WHAT THE TASK ASKS | Would you return the listing exactly as written, apart from its pictures?
***
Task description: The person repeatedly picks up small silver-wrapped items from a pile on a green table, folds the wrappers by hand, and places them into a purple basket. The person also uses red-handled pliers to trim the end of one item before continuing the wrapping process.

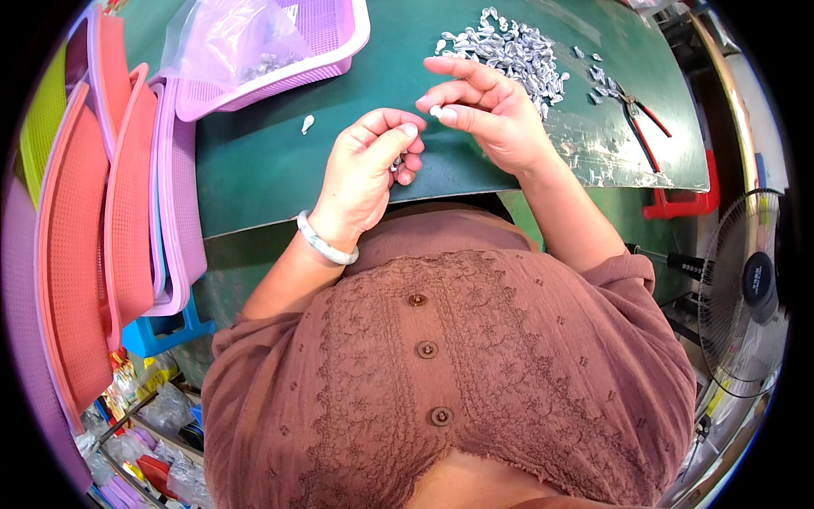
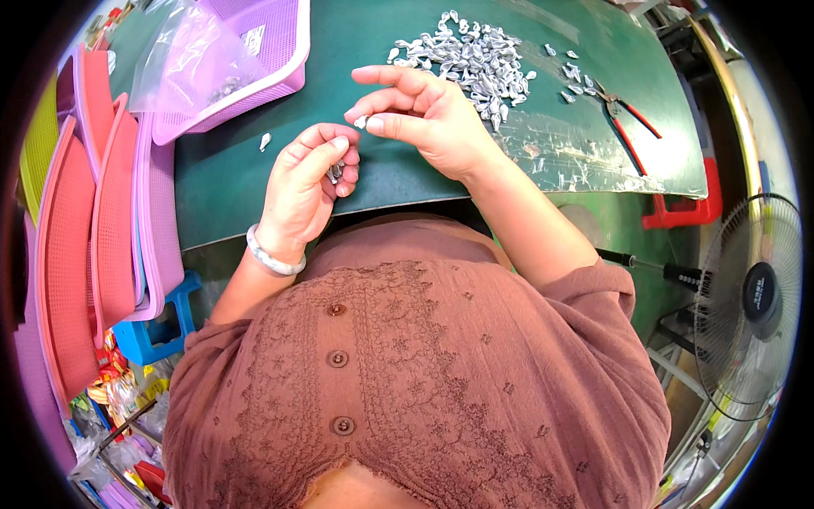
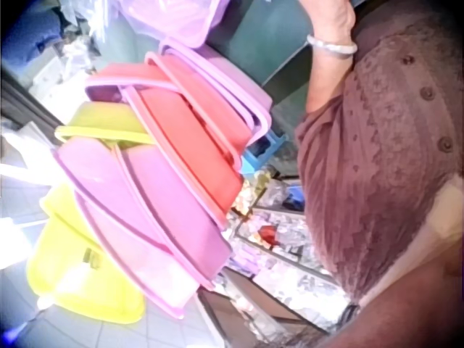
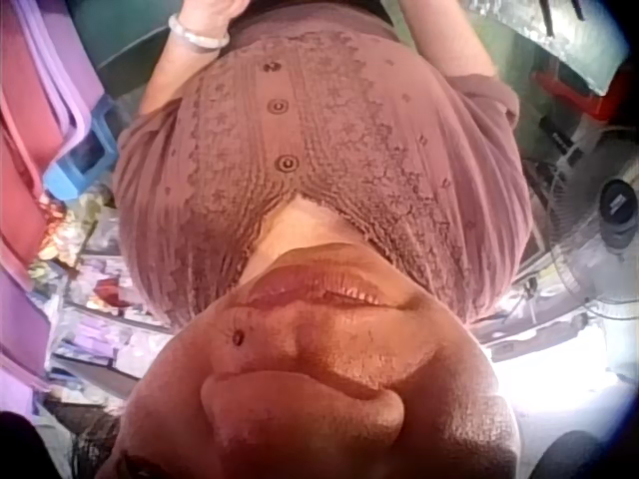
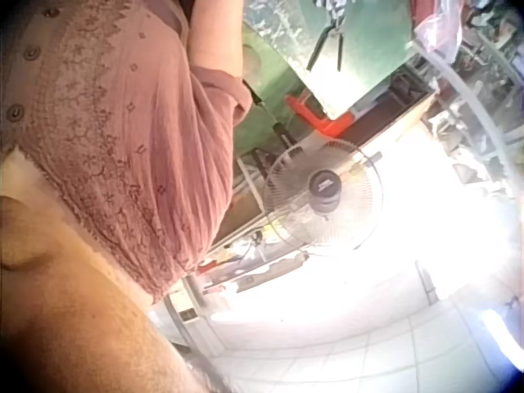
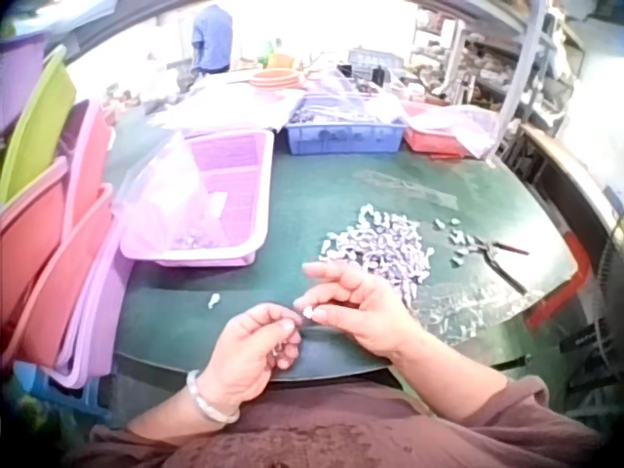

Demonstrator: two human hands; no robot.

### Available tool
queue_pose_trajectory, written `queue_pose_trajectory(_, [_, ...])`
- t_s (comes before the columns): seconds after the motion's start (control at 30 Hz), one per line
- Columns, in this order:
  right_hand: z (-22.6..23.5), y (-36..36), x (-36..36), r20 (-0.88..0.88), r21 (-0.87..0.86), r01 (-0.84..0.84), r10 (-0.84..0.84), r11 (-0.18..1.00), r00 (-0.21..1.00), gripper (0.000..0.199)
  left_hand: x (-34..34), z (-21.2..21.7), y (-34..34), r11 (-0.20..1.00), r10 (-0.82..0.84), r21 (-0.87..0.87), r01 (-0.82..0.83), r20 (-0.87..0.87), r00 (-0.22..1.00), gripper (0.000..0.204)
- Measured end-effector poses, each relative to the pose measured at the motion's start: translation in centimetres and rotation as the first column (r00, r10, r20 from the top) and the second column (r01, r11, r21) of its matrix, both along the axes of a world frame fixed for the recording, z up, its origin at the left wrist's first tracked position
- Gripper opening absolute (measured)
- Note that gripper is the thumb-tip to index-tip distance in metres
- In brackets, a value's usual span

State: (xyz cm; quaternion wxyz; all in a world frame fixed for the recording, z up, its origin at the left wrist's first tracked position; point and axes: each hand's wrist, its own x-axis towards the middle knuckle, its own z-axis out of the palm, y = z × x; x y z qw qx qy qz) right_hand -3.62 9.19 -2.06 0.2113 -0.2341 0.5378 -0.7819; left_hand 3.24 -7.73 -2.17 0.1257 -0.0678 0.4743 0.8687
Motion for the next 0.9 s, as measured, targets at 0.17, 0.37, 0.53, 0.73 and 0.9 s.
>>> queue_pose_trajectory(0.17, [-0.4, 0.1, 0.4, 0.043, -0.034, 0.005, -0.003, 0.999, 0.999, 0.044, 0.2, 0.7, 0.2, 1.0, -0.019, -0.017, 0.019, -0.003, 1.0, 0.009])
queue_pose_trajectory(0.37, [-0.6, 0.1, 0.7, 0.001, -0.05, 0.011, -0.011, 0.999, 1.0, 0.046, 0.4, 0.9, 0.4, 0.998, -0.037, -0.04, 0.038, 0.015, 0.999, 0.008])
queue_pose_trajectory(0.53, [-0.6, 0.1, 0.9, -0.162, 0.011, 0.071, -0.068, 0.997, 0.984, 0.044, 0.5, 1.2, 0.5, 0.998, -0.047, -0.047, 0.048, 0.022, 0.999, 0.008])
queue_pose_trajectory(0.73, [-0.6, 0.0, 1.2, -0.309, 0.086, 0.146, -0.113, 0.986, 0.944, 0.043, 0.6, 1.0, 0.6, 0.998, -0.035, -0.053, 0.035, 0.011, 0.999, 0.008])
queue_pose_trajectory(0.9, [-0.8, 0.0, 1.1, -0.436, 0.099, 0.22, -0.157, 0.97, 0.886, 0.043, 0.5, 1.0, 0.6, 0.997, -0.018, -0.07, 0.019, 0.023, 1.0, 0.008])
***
ANSWER FOR THIS EXERCISE |
Task description: The person repeatedly picks up small silver-wrapped items from a pile on a green table, folds the wrappers by hand, and places them into a purple basket. The person also uses red-handled pliers to trim the end of one item before continuing the wrapping process.


Demonstrator: two human hands; no robot.

### Available tool
queue_pose_trajectory, written `queue_pose_trajectory(_, [_, ...])`
- t_s (comes before the columns): seconds after the motion's start (control at 30 Hz), one per line
- Columns, in this order:
  right_hand: z (-22.6..23.5), y (-36..36), x (-36..36), r20 (-0.88..0.88), r21 (-0.87..0.86), r01 (-0.84..0.84), r10 (-0.84..0.84), r11 (-0.18..1.00), r00 (-0.21..1.00), gripper (0.000..0.199)
  left_hand: x (-34..34), z (-21.2..21.7), y (-34..34), r11 (-0.20..1.00), r10 (-0.82..0.84), r21 (-0.87..0.87), r01 (-0.82..0.83), r20 (-0.87..0.87), r00 (-0.22..1.00), gripper (0.000..0.204)
- Measured end-effector poses, each relative to the pose measured at the motion's start: translation in centimetres and rotation as the first column (r00, r10, r20 from the top) and the second column (r01, r11, r21) of its matrix, both along the axes of a world frame fixed for the recording, z up, its origin at the left wrist's first tracked position
- Gripper opening absolute (measured)
- Note that gripper is the thumb-tip to index-tip distance in metres
- In brackets, a value's usual span

State: (xyz cm; quaternion wxyz; all in a world frame fixed for the recording, z up, its origin at the left wrist's first tracked position; point and axes: each hand's wrist, its own x-axis towards the middle knuckle, its own z-axis out of the palm, y = z × x; x y z qw qx qy qz) right_hand -3.62 9.19 -2.06 0.2113 -0.2341 0.5378 -0.7819; left_hand 3.24 -7.73 -2.17 0.1257 -0.0678 0.4743 0.8687
Motion for the next 0.9 s, as measured, targets at 0.17, 0.37, 0.53, 0.73 and 0.9 s.
>>> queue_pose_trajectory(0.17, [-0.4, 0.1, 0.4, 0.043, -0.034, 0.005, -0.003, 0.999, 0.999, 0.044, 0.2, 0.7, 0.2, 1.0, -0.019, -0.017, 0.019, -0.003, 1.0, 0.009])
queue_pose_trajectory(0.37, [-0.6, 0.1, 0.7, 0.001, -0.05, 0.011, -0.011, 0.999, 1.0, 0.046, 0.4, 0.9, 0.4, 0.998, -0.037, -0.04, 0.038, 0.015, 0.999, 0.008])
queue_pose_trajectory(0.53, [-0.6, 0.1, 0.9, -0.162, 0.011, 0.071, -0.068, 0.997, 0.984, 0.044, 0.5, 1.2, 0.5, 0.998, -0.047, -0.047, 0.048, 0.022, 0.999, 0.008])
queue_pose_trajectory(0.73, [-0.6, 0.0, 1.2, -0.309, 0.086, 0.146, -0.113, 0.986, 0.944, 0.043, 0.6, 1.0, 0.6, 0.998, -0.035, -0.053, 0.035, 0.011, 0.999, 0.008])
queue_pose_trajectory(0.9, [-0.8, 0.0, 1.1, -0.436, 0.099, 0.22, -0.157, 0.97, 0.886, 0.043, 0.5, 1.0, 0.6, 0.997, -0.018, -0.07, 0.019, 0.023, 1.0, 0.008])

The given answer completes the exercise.